Sul Quirinale ancora non si parte ma siamo già alla quinta votazione

In un moto di sincerità Matteo Salvini fa sapere che il “nome per il Colle” si saprà tra “quindici giorni”, che non è un modo di dire per prendere tempo, ma una data, cioè mercoledì 26 gennaio, dopo che saranno andate a vuoto le prime tre votazioni, in cui serve la maggioranza qualificata. E non ci vuole Frate indovino per ricondurre quel nome a Silvio Berlusconi, di fronte alla cui determinazione i baldi giovanotti del centrodestra nostrano, pur pensando che trattasi di un testardo capriccio, non hanno il coraggio, la forza o l’animo di dire di no, per ora. Perché, in questa confusione, tante volte si andasse al voto, pur sempre in coalizione col Cavaliere si devono presentare per competere con questo sistema elettorale.
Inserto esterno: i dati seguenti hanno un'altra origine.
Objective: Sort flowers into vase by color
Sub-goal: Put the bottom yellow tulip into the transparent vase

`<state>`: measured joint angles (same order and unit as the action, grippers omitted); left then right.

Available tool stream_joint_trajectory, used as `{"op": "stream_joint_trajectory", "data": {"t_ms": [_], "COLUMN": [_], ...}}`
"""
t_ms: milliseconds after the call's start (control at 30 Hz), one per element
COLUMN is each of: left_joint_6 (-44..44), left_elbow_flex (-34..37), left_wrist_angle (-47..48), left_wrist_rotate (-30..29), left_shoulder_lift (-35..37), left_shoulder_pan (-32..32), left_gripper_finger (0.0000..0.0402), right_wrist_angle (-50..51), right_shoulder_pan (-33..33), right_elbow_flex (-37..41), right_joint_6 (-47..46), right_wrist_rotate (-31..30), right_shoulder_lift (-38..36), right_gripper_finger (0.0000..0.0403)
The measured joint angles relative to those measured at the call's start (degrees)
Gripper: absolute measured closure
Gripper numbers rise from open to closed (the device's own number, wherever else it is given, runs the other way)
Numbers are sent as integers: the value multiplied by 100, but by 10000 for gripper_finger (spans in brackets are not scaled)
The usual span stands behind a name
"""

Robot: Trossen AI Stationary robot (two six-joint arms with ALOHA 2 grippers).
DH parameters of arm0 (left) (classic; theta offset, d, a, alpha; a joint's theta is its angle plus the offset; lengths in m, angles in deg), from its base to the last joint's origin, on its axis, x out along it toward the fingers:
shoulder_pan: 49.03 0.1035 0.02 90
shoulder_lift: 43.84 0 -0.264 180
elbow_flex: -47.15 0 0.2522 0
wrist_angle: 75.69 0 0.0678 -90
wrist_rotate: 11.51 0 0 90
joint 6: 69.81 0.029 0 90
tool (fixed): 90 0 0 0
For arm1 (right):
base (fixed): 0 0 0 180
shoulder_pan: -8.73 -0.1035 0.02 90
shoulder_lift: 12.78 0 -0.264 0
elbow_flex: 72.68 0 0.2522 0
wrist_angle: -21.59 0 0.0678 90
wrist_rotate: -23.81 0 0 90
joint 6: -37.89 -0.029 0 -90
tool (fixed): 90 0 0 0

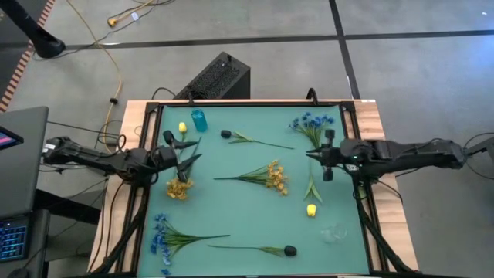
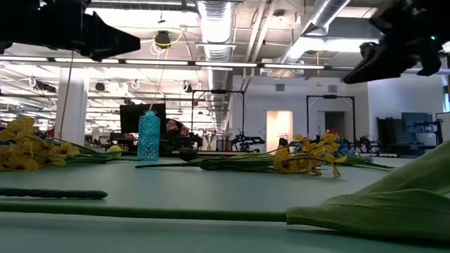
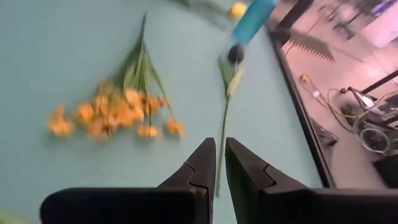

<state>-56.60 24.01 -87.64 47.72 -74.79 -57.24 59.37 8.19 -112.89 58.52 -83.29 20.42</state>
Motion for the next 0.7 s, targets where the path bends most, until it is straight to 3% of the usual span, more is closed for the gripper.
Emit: {"op": "stream_joint_trajectory", "data": {"t_ms": [300, 500, 700], "left_joint_6": [264, -95, -170], "left_elbow_flex": [-53, -58, -60], "left_wrist_angle": [-233, 192, 169], "left_wrist_rotate": [-13, -10, -170], "left_shoulder_lift": [-242, -245, -240], "left_shoulder_pan": [0, 0, 0], "left_gripper_finger": [203, 203, 203], "right_wrist_angle": [1723, 3062, 3214], "right_shoulder_pan": [309, 209, -193], "right_elbow_flex": [-1566, -2260, -2298], "right_joint_6": [1231, 2167, 3126], "right_wrist_rotate": [-135, -414, -597], "right_shoulder_lift": [2781, 4298, 5155], "right_gripper_finger": [328, 266, 212]}}
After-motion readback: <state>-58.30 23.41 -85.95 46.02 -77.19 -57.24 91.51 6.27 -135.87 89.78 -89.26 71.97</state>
E dunque, come in un deja vu – ricordate i vertici a palazzo Grazioli, i giornalisti assiepati sul marciapiede, i vertici a pranzo e le pennette tricolori – venerdì tutti a Villa Grande con i giornalisti sull’Appia antica, il pranzo e il Quirinale come menù. Nell’anno del Signore 2022 (sic!). Senza neanche aspettare la direzione del Pd, segno che c’è non la ricerca di condivisione, come pure richiederebbe lo spirito con cui si elegge un capo dello Stato, il contesto di un governo di larghe intese da non terremotare, un paese da tenere unito in questa situazione. Ma c’è in campo uno scherma predefinito e rigido, fino al momento in cui salterà. In questa gara di furbizia però già si intuisce dalle dichiarazioni di Riccardo Molinari, capogruppo leghista alla Camera, sulla necessità di “piano b” cosa pensi Salvini. E cioè che, pagato lo scotto di fedeltà al Cavaliere, dalla quinta votazione sarà lui il king maker, con l’obiettivo di un nome di centrodestra “meno divisivo”. Per la serie: ti abbiamo accontentato, ora tocca a noi la proposta e a te adeguarti.
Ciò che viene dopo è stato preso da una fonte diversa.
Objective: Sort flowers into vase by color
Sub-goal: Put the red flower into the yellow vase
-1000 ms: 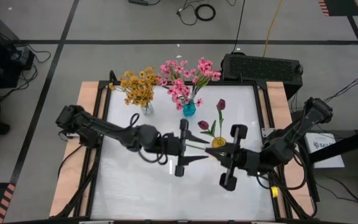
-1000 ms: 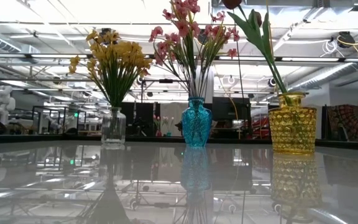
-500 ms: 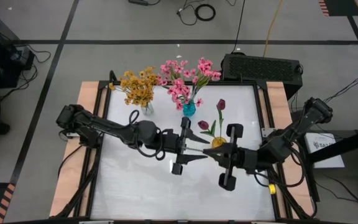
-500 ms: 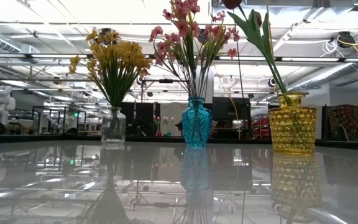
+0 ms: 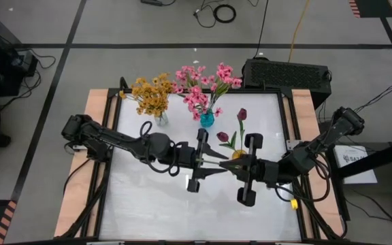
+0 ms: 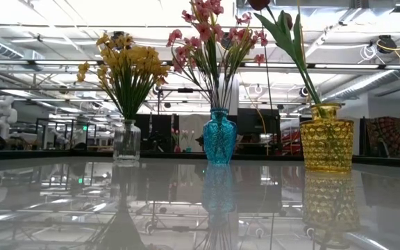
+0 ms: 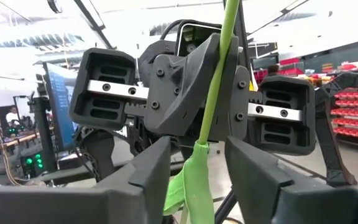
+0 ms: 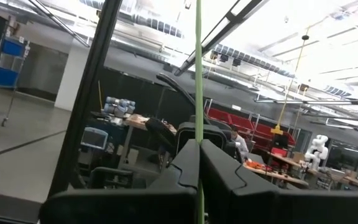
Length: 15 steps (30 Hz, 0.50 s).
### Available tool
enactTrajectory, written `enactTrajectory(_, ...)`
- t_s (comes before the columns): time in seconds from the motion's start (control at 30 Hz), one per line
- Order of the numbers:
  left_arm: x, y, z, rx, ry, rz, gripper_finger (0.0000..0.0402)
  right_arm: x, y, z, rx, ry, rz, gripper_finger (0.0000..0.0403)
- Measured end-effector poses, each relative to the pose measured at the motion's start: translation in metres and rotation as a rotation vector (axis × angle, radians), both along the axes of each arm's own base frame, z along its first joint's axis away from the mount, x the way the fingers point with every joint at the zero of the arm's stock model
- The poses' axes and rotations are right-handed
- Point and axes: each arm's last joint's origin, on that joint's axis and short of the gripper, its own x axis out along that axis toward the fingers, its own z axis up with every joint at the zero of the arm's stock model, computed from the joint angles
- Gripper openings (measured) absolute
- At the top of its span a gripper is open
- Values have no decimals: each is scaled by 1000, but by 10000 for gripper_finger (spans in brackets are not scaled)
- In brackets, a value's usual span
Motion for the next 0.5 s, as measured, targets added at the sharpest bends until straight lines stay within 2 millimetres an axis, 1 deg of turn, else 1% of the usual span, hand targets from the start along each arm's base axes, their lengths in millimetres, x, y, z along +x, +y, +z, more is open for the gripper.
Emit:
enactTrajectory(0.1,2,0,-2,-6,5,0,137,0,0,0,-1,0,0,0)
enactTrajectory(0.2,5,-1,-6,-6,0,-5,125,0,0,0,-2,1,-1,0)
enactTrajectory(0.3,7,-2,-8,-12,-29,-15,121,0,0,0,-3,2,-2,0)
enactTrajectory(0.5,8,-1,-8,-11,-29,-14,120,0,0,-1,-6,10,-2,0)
Come ogni volpe, parafrasando i classici, anche Salvini rischia di finire in pellicceria perché non è scritto da nessuna parte che, a quel punto, Berlusconi, ferito nell’orgoglio, non giochi a impallinare la Moratti o il Frattini di turno proposto da Salvini o chissà chi, secondo la nota linea del “muoia Sansone con tutti i filistei”. Si sa, l’uomo che pensa di essere l’incarnazione del centrodestra, difficilmente può incoronare qualcun altro all’infuori di sé, a meno di non trarne un clamoroso vantaggio. E infatti nell’inner circle più stretto sussurrano che in questo momento lui un “piano b” non lo prende neanche in considerazione ma, se proprio lo dovesse prendere, le sue preferenze andrebbero su Giuliano Amato ma ancor di più sulla presidente del Senato, Elisabetta Casellati perché è l’unica che potrebbe nominarlo senatore a vita. E c’è infatti tutto un chiacchiericcio attorno alla presidente del Senato, con qualche altra volpe che pensa di sedurre il Pd offrendo a Luigi Zanda la presidenza del Senato, o meglio di sedurre Zanda in modo che sua volta seduca il Pd, ingolosito dall’idea.
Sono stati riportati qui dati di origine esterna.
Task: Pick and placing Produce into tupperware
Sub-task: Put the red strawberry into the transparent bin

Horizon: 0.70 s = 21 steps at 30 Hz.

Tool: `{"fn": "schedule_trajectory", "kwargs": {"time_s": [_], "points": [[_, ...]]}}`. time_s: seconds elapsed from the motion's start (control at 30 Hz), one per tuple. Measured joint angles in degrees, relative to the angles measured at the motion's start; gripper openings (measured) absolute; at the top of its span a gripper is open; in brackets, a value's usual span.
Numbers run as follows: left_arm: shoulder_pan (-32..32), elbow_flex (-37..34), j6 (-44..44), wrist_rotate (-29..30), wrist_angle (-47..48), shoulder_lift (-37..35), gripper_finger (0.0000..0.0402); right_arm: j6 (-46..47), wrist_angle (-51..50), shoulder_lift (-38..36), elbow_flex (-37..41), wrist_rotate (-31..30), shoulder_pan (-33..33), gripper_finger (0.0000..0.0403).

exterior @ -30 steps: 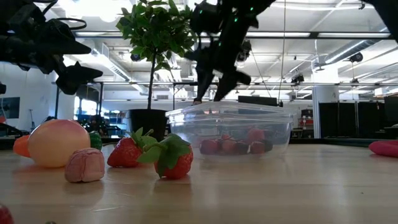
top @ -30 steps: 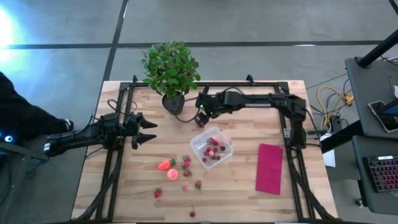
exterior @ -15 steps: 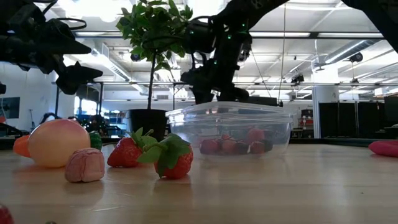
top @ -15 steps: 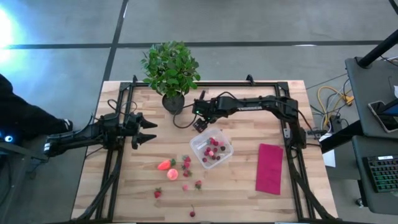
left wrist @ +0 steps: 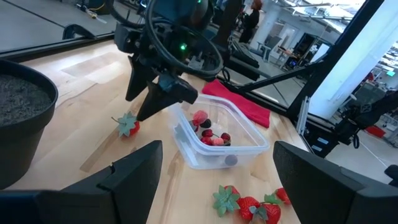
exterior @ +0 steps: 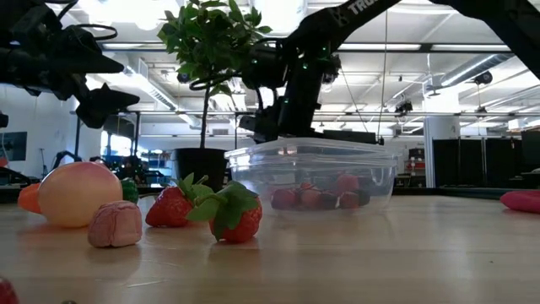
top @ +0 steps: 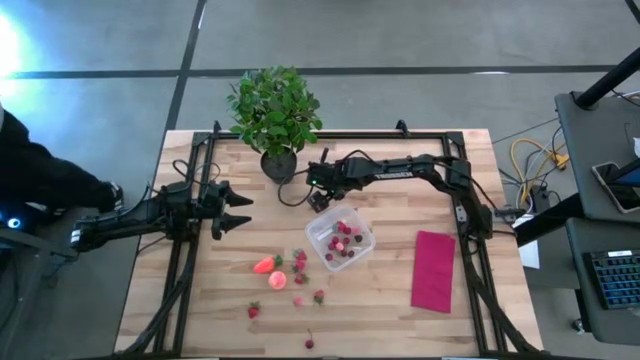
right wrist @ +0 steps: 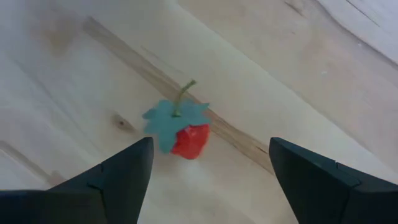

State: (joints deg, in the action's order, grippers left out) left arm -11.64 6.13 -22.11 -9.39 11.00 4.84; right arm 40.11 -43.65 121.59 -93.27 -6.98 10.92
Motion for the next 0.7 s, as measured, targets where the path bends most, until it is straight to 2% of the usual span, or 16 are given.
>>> {"fn": "schedule_trajectory", "kwargs": {"time_s": [0.43,0.7], "points": [[0.01,0.0,0.0,-0.01,0.0,0.01,0.0293,-1.8,-3.21,6.87,-7.56,2.52,-0.02,0.0287],[0.01,0.0,0.0,-0.01,0.0,0.01,0.0293,-2.71,-4.53,7.88,-7.8,2.71,-0.17,0.0264]]}}
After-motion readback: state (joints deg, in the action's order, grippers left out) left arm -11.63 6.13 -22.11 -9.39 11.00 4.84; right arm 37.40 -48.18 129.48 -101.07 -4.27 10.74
E pure il Pd, come noto, aspetta che si consumi fino in fondo il tentativo di Berlusconi perché vani sembrano anche gli sforzi di Gianni Letta, tesi a favorire un suo passo indietro, proponendo Mario Draghi, favorendone l’elezione nei panni del vero padre della Patria. Non sapendo a che santi appellarsi, il Pd invoca Mattarella in buona fede, rischiando però di produrre una singolare eterogenesi dei fini perché se il capo dello Stato uscente diventa la bandiera di una parte è più difficile che poi diventi un elemento di convergenza di tutti. Insomma, si brucia pure Mattarella. Il che potrebbe essere un elemento involontario o, ad essere maliziosi, un modo per arrivare, quando e se mai finirà questa fase di propaganda, al vero candidato di Enrico Letta, ovvero Mario Draghi.

In fondo al segretario del Pd non dispiacerebbe andare a votare, sia perché pensa di potersela giocare sia perché, in ogni caso, rinnoverebbe i gruppi sancendo che il Pd è il primo partito. Nessuno può dirlo perché si spaventano gli attuali parlamentari ma, nel Pd c’è una robusta corrente di pensiero di chi pensa che convenga votare in pandemia perché (come si è visto alle amministrative) è un contesto che penalizza la destra: vuoi mettere ora una campagna elettorale all’insegna dei vaccini rispetto a quando, tra un anno, si parlerà di ripresa imponente dell’immigrazione o di un’Europa meno generosa in tema di debito pubblico.